Because left-overs vary from week to week the flavour changes with each batch. I use up the last of any cold roast meats or tail ends of bacon etc, or perhaps a little fresh meat or chicken. Sometimes I’ll use beans or lentils. It really does depend on what is in the fridge, freezer or pantry. If I use beans or lentils I may throw in a tin of tomatoes and some tomato paste. Then I go through the onion and potato bin, and the crisper drawer. Have a look at what’s in the garden. Anything that is old or a bit wilted gets used up. Leftovers from previous meals? They may work too!
After a few minutes of chopping and another hour or two of simmering I have a lovely pot of soup that I can eat for a simple Sunday night dinner, with enough left over to freeze into portions for easy meals, a quick lunch, or an emergency gift for a hungry or stressed friend.
This soup can be made as vegan, vegetarian, low carb or paleo. I encourage you to experiment. It’s soup, people, not rocket science. Taste as you go, and adjust if necessary. Soup is nutritious, economical and easy. I hope that you’ll soon be making super and adventurous soups as a regular part of your household management plan. 🙂
The basics of this soup are as follows:
An onion, a clove or two (or three!) of garlic, two litres of stock or bone broth, a few cups of mixed vegetables (sometimes I’ll use cold roast or cooked vegetables from a previous meal), a handful of fresh or a pinch or two of dried herbs, a cup or so of raw or cooked meat or beans/legumes.

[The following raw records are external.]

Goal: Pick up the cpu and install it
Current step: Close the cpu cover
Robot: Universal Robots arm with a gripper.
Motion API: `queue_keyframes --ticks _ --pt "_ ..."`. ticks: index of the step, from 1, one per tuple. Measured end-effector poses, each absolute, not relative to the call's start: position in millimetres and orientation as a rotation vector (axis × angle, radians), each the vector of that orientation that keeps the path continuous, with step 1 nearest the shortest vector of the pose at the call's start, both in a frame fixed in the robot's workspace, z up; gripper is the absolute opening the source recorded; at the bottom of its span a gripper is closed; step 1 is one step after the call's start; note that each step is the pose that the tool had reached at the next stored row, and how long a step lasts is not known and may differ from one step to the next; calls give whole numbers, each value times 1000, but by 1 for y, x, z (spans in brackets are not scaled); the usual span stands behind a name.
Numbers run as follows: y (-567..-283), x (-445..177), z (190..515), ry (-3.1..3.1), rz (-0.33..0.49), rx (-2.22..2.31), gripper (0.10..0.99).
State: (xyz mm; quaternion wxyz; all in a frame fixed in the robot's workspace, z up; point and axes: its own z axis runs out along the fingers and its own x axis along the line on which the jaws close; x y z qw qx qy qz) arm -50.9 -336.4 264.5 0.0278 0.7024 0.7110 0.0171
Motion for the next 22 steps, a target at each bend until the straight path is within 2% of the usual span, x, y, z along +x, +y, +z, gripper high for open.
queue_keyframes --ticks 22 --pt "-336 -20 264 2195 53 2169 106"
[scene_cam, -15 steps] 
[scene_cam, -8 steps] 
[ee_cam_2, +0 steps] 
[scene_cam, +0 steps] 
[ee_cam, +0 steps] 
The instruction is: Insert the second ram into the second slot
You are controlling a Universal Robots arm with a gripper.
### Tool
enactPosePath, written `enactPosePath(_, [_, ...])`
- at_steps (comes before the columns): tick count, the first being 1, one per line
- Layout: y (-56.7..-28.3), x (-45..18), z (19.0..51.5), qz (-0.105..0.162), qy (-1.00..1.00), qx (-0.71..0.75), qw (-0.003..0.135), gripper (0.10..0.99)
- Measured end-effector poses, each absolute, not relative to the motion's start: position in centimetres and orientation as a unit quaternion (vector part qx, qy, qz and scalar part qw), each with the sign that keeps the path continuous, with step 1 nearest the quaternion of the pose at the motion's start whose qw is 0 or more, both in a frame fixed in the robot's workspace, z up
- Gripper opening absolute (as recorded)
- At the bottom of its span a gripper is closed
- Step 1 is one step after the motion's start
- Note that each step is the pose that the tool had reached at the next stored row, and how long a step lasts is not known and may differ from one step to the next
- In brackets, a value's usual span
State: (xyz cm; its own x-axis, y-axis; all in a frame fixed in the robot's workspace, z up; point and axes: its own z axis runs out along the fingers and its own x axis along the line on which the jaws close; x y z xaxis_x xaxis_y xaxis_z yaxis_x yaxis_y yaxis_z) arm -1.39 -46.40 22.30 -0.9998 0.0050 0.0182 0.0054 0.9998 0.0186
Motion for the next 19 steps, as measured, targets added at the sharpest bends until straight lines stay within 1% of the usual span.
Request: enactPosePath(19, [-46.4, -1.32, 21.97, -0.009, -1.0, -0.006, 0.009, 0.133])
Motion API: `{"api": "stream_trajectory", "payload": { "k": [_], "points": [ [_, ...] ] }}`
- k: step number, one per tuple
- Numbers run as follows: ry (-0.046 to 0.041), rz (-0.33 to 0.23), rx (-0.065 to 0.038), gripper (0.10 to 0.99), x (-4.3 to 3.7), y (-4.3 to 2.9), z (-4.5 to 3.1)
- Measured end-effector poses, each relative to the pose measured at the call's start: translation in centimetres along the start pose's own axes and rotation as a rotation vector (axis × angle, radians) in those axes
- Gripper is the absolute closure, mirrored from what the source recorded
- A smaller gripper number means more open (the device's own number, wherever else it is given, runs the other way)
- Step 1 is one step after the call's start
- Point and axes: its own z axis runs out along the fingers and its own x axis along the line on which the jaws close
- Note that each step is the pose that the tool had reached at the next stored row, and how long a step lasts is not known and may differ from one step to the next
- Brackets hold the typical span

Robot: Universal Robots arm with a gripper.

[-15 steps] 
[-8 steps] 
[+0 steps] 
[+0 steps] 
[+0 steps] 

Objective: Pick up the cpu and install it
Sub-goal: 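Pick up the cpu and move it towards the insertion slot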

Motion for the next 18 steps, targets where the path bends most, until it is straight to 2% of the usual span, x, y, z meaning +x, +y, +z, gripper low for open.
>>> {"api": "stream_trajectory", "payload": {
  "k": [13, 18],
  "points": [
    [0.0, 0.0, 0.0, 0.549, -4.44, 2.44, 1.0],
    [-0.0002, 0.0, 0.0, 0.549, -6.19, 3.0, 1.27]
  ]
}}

Salt and pepper to taste. Adjust the quantities up or down as needed.
Additional flavourings can be had from tomatoes and tomato paste, lemon, dried or fresh herbs, curry powder, a glug of wine, sauces or preserves.

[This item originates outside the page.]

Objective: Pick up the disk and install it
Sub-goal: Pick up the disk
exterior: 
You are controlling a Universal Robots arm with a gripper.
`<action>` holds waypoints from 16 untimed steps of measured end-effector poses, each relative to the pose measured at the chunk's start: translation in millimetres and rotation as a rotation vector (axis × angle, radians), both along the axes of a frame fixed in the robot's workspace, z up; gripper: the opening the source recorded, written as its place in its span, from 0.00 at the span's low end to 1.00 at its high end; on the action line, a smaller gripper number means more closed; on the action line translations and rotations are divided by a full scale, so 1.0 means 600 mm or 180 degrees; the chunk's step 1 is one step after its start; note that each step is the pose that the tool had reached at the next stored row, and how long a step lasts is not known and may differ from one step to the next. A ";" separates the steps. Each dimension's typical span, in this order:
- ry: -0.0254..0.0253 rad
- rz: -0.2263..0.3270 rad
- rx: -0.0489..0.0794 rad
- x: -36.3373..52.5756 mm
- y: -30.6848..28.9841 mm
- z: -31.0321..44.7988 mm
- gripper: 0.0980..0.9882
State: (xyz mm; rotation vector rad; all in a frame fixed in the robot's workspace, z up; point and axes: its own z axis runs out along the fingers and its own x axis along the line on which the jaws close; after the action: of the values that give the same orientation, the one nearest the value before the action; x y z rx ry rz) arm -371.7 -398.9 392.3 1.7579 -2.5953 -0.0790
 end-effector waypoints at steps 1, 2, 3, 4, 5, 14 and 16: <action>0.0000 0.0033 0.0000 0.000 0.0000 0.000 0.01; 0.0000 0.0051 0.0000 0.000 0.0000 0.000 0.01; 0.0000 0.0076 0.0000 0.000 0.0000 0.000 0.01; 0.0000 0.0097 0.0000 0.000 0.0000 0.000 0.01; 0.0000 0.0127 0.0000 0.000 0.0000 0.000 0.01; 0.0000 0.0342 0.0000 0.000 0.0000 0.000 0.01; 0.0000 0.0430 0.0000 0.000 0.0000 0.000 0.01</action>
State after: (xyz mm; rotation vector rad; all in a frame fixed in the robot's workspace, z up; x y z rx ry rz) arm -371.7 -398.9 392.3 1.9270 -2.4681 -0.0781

You could also add a handful of dried pasta or a little rice for extra body and texture.
Can I be more specific than that? Not really. I’m not sure what’s in your fridge or pantry!
For this particular batch of soup I used 3 garlic cloves, one red onion (starting to shoot!), 2 carrots looking past their prime, the last of last week’s bone broth, plus water and a little vegetable stock powder, 2 big rashers of bacon and half a chicken breast, 2 soggy sticks of celery and the tops of the new bunch, 2 very small dutch cream potatoes that won’t be useful for anything else, the remainder of an old pumpkin, 1 big green leek, the sad remains of a once huge cauliflower – the stalk and maybe a cup of florets, a big handful of fresh parsley from the garden, a couple of green onions, the pitiful last squeeze of half a lemon I’d already used for something else, a heaped teaspoon of turmeric, a tablespoon of coconut oil (or your favourite fat).

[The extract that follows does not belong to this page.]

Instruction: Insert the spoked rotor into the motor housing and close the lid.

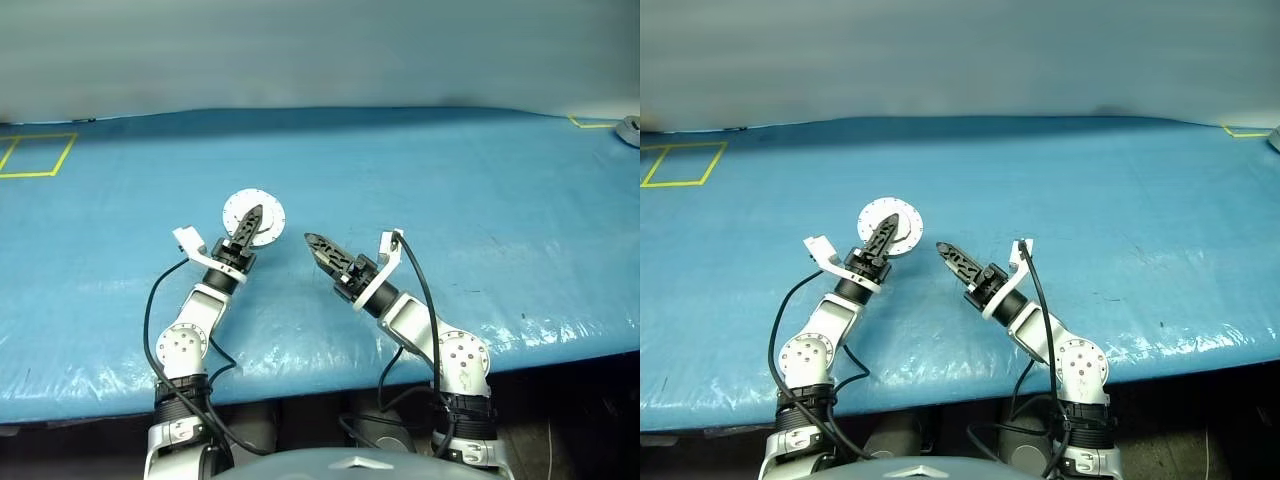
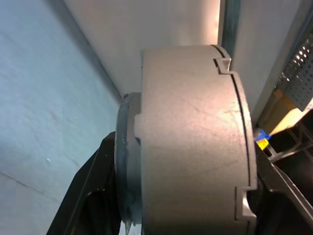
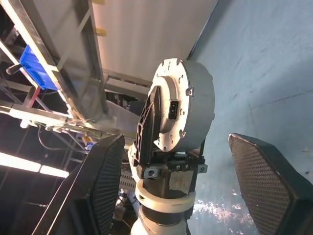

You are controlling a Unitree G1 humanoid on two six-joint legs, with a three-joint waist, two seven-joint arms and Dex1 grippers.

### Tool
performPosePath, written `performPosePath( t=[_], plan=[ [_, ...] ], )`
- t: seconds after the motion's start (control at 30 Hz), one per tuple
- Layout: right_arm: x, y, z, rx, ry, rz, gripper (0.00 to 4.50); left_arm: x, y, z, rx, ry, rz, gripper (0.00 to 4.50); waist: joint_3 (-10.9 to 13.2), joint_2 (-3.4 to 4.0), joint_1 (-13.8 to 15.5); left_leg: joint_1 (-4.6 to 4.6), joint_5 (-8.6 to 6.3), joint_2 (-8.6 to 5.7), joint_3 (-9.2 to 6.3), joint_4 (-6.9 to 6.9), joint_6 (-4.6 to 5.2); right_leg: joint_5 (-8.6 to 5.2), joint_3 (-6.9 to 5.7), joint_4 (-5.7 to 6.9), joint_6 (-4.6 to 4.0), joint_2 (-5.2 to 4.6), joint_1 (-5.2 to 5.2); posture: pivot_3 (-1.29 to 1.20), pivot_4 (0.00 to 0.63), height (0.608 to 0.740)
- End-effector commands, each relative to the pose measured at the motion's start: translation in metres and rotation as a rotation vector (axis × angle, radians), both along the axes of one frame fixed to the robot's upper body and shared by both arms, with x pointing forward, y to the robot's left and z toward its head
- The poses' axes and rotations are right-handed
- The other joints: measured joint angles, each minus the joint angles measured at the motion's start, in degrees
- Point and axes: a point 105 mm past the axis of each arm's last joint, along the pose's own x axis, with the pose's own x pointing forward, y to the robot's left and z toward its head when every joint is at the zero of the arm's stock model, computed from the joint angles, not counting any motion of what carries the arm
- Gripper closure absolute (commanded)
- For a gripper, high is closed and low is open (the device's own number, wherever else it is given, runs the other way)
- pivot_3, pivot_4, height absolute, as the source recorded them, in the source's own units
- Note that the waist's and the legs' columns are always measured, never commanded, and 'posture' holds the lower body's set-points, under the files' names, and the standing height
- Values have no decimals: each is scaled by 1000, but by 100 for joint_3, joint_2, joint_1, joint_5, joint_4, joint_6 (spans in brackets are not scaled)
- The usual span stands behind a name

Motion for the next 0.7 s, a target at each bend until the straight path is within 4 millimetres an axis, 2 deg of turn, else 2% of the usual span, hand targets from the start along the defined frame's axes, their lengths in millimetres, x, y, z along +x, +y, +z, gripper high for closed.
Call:
performPosePath(
  t=[0.03,0.17,0.27,0.33,0.57,0.7],
  plan=[
    [3,-1,5,-69,-49,-39,938,22,32,5,143,-11,192,1919,-1,-2,29,0,1,-1,-1,1,-1,0,-1,1,1,3,1,0,150,740],
    [8,-8,3,-177,-102,-112,938,30,42,-3,165,34,247,1919,0,-3,36,-2,0,0,2,1,-1,7,1,-4,1,4,-1,0,150,740],
    [15,-21,-4,-397,-173,-228,938,30,56,-9,201,62,305,1919,1,-5,54,-4,0,-3,1,0,0,11,0,-4,8,2,-1,0,150,740],
    [17,-28,-6,-474,-204,-271,938,29,63,-13,217,77,330,1919,1,-6,52,-4,0,-4,3,-1,0,11,0,-5,8,2,-2,0,150,740],
    [15,-45,-12,-473,-178,-326,938,22,86,-28,230,134,399,1919,2,-10,45,4,1,2,3,0,-2,8,-1,-2,3,5,1,0,150,740],
    [14,-37,-15,-494,-179,-299,911,20,93,-45,257,198,418,749,-3,-9,43,21,1,2,5,0,-2,7,1,-1,1,4,16,0,150,740]
  ],
)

Chop the onion, garlic, meat and leek into small pieces. Heat a big pot over a medium flame, add the coconut oil and then toss in the meat, leek, onion and garlic to brown and cook. Stir often. You can then throw in the turmeric, celery and carrot to brown up a bit too if you want, as this gives the soup a richer flavour. No time? Don’t worry – just chuck it all in.
Add the rest of the vegetables or beans/legumes if you are using them, and any dried herbs. Keep fresh herbs and any especially soft and quick cooking vegetables, like small pieces of pumpkin or zucchini, aside until the last ten minutes or so of cooking time.
Pour in the stock. Stir well, bring to a strong simmer and then reduce heat and simmer for one to two hours, covered.
Taste, and adjust if necessary using salt and pepper or a dash of anything else that takes your fancy. It’s fine to add in a little more water or stock too. To finish, throw in the finely chopped herbs and any remaining vegetables and cook on low heat for another five to ten minutes. The humble ingredients will have then transformed into something satisfyingly magical.
Ladle into a bowl and enjoy. I jazzed mine up with a few shavings of parmesan cheese and some extra fresh herbs. Result? Delicious!
*Note – if your soup ends up very thick, feel free to call it stew and serve it over rice or noodles, or with some thick slabs of toast. Be creative!